Bem sei que essas 'redes de apoio', blá, blá, blá já existem. Funcionam bem??? Nem sempre. Funcionam de modo 'institucional', sabe-se lá o que acontece com os ideais então. E as tais profissões de segunda, terceira que ficam patentes...há falta de gente com fortes valores..ou eles estão por aí, sem apoios nenhuns a fazerem o que podem e não podem. E quebram mesmo. Sozinhos quebramos e não vamos adiante naquilo a que nos propomos. E daí a sentir que de nada vale tanto esforço, que nada somos, é um passo.

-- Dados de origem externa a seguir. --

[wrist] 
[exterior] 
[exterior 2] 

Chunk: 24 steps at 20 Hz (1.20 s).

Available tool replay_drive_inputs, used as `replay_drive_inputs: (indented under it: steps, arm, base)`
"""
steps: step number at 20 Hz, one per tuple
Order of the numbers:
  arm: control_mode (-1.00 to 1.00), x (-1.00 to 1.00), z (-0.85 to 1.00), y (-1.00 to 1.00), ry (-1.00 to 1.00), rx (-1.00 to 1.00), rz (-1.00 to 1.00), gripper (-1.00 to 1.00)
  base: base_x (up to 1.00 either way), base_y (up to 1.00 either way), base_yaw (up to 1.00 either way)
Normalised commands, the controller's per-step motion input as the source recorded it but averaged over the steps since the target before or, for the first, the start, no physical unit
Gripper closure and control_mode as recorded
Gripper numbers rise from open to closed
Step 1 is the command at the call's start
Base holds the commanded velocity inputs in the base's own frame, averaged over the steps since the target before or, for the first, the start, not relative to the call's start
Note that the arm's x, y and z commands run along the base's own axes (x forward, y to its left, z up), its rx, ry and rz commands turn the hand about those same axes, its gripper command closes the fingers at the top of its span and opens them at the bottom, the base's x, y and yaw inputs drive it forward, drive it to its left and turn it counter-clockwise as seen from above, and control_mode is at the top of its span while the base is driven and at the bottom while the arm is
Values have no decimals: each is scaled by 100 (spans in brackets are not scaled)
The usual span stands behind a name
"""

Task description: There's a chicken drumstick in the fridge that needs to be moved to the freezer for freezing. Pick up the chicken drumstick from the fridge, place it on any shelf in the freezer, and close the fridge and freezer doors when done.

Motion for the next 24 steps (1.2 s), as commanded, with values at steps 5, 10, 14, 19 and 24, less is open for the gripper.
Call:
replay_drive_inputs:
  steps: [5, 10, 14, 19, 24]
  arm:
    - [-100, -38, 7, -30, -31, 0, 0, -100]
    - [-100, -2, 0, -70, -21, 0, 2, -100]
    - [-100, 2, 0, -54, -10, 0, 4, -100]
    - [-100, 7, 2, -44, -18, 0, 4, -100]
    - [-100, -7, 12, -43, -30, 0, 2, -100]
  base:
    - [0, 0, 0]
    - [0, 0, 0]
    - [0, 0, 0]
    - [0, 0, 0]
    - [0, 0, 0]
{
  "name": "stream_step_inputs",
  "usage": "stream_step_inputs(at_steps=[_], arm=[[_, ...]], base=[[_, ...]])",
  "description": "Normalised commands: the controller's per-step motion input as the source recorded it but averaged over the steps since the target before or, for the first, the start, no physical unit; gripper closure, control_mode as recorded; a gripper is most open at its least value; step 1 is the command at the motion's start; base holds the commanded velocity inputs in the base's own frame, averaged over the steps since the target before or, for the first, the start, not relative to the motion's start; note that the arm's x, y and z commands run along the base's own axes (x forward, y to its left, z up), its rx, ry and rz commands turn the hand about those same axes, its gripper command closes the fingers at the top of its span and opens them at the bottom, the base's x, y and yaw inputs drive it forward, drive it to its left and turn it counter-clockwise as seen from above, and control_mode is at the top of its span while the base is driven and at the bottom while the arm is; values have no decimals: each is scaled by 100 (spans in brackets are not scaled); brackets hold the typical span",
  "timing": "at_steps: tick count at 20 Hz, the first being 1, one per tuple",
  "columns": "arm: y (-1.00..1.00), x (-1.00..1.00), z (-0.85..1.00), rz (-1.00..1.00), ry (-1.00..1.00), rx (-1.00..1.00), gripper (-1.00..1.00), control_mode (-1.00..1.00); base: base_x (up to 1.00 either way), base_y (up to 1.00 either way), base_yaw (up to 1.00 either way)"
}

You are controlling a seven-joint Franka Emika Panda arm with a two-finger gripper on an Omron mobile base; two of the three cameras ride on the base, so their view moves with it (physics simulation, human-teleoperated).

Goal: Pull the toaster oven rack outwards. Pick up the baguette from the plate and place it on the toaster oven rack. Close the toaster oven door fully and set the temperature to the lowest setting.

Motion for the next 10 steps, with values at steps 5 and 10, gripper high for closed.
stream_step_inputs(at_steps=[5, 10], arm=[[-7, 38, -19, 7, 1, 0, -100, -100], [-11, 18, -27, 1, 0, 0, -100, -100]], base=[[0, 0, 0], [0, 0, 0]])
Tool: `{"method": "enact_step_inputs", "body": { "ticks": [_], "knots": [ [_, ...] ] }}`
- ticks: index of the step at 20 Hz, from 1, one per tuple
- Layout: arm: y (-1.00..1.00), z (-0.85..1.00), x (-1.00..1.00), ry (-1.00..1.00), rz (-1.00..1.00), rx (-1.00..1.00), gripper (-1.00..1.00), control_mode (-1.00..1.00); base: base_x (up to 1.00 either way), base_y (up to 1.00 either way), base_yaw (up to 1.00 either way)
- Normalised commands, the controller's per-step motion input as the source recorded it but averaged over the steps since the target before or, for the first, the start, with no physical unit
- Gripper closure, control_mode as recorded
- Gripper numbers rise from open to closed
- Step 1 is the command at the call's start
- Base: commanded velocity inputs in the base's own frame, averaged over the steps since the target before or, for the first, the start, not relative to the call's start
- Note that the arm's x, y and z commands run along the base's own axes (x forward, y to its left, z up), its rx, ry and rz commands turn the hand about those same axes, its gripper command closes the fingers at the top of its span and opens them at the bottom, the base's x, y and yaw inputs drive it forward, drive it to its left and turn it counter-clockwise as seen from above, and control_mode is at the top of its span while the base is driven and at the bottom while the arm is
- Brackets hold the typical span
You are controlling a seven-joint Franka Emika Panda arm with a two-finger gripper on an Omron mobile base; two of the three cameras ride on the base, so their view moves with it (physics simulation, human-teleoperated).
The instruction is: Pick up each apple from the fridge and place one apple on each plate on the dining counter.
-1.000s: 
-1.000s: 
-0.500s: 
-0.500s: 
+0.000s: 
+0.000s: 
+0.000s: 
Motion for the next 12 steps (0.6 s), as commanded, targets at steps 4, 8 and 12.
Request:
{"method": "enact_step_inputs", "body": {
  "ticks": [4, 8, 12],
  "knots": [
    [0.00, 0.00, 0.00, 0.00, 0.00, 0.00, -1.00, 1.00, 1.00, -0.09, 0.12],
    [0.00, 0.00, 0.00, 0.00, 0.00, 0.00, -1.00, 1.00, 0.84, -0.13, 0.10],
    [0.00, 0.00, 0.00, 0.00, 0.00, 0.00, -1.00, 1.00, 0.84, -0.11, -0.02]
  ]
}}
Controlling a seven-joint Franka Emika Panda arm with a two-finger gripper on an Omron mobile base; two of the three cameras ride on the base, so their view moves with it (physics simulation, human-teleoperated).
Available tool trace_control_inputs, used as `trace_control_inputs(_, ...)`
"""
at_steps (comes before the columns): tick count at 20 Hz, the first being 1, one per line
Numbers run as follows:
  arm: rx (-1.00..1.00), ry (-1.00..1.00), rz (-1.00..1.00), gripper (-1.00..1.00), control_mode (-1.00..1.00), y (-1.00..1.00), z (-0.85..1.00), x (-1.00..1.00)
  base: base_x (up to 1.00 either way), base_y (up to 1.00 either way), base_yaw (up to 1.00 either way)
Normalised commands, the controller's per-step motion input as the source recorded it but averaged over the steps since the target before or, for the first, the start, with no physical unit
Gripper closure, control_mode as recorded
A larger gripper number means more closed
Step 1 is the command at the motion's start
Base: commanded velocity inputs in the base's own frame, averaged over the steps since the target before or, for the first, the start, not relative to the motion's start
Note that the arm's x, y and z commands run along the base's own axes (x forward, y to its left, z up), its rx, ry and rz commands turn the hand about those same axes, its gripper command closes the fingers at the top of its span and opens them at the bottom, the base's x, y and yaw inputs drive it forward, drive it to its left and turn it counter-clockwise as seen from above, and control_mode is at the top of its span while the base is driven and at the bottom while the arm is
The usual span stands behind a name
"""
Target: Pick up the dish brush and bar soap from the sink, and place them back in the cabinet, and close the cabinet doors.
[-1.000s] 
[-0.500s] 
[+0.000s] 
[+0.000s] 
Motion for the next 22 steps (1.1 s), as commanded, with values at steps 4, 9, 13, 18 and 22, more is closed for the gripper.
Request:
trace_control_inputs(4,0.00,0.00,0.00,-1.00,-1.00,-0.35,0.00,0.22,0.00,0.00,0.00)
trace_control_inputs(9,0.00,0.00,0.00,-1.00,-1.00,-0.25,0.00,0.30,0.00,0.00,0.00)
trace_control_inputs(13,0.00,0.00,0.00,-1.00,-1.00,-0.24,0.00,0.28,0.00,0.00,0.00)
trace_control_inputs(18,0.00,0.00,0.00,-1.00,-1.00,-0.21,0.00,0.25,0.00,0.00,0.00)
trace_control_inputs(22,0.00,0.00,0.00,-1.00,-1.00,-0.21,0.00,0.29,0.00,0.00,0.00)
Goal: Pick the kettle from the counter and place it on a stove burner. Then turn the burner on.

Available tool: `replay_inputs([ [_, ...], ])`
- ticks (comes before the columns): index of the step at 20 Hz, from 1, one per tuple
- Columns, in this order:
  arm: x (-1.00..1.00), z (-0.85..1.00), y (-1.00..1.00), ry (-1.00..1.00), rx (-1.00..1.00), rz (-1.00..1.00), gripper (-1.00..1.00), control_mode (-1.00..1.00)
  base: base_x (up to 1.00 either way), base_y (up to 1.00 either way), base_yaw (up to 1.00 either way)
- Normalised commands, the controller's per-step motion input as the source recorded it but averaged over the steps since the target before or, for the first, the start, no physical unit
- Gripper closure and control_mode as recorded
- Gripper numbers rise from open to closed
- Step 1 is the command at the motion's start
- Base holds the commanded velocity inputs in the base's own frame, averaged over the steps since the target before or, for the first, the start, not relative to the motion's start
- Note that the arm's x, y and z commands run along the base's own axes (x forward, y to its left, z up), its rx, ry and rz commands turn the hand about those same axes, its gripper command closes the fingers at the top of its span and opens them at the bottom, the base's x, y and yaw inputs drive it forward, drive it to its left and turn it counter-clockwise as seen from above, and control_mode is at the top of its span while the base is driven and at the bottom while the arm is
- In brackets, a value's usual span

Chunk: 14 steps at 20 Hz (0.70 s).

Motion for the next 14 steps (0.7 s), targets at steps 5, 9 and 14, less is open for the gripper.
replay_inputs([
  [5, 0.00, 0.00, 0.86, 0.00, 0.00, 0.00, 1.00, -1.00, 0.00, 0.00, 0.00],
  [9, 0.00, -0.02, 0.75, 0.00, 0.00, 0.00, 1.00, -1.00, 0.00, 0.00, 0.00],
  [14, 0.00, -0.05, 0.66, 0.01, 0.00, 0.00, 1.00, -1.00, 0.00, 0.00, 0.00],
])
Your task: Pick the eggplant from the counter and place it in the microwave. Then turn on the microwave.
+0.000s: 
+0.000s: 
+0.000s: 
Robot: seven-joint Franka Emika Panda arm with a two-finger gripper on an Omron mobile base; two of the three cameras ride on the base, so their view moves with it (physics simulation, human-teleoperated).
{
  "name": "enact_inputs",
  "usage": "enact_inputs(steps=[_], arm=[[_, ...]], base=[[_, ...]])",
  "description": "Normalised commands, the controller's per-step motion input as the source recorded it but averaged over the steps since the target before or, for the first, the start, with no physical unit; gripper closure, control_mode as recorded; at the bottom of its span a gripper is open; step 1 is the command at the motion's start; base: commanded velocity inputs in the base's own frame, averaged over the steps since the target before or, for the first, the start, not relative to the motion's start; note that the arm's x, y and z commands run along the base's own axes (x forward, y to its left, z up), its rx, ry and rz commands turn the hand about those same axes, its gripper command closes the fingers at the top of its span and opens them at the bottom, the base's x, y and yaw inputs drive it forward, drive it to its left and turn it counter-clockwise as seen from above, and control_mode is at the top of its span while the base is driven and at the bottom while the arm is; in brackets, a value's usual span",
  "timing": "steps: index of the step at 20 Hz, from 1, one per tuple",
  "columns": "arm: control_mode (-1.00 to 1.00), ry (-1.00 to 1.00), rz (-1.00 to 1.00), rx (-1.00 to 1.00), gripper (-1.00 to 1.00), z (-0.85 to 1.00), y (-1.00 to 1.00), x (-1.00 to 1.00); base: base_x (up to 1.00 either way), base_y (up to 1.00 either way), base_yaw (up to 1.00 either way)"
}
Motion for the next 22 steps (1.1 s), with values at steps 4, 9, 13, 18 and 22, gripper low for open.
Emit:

Talvez então o lugar para a Política(com P grande) como resposta, de que fala o José-Carlos quando indaga 'como apoiar na prática essa enfermeira e de quem ela se ocupa?'.... longe das 'disputas politiqueiras'(isso já parece pequenez).

Desculpem, falei demais. Tinha eu separado umas palavras e canções 'para quem...ele sabe', esperando a oportunidade...
Esta canção é para ele, mas vem à propósito e vou ilustrar o que se disse aqui. Afinal, é o que todos precisamos; partilhar, sorrir, importarmo-nos, pegarmos a mão. Partilha do tempo, vida, amor. "Voce não precisa sentir-se em casa?"

Lembram-se disso?

"Give a little bit
Give a little bit of your love to me
Give a little bit
I'll give a little bit of my love to you
There's so much that we need to share
So send a smile and show you care

I'll give a little bit
I'll give a little bit of my life for you
So give a little bit
Give a little bit of your time to me
See the man with the lonely eyes
Take his hand, you'll be surprised

Give a little bit
Give a little bit of your love to me
I'll give a little bit of my life for you
Now's the time that we need to share
So find yourself, we're on our way back home

Going home
Don't you need to feel at home?
Oh yeah, we gotta sing"

(Supertramp, Give a little bit)
http://www.youtube.com/watch?v=dR6G9Q4cmTE&feature=related

***
(comentário do Branco no Branco, com referências à 'A casa dos outros')

Tinta Azul disse...

Dói, porque é a realidade. A real.

Justine disse...

Dilacerante, esta realidade. Que pouca gente conhece, ou quer conhecer.
É importante divulgar, como o estás a fazer.

jorge esteves disse...

Um pungente relato que torna inúteis as palavras!...
(embora que possa parecer paradoxal, o dia ficou-me mais preenchido...)

abraços!

Anónimo disse...

Acabei de ler com um nó na garganta que me impede de comentar. Volto amanhã.

M. disse...

Que dizer? Um murro no estômago. Fizeste bem em publicar.

bettips disse...

Lancinante.
Não há caridade: há responsabilidade do Estado, da Sociedade civil, dos eleitos, dos falantes.
Cirandam os governos e os donos do poder, e morre-se, e sofre-se.
E "os eles" são mesmo iguais uns aos outros.

Ter a certeza de.
Ter a certeza de que vale a pena, para outros que virão. Esta luta sempre e agora.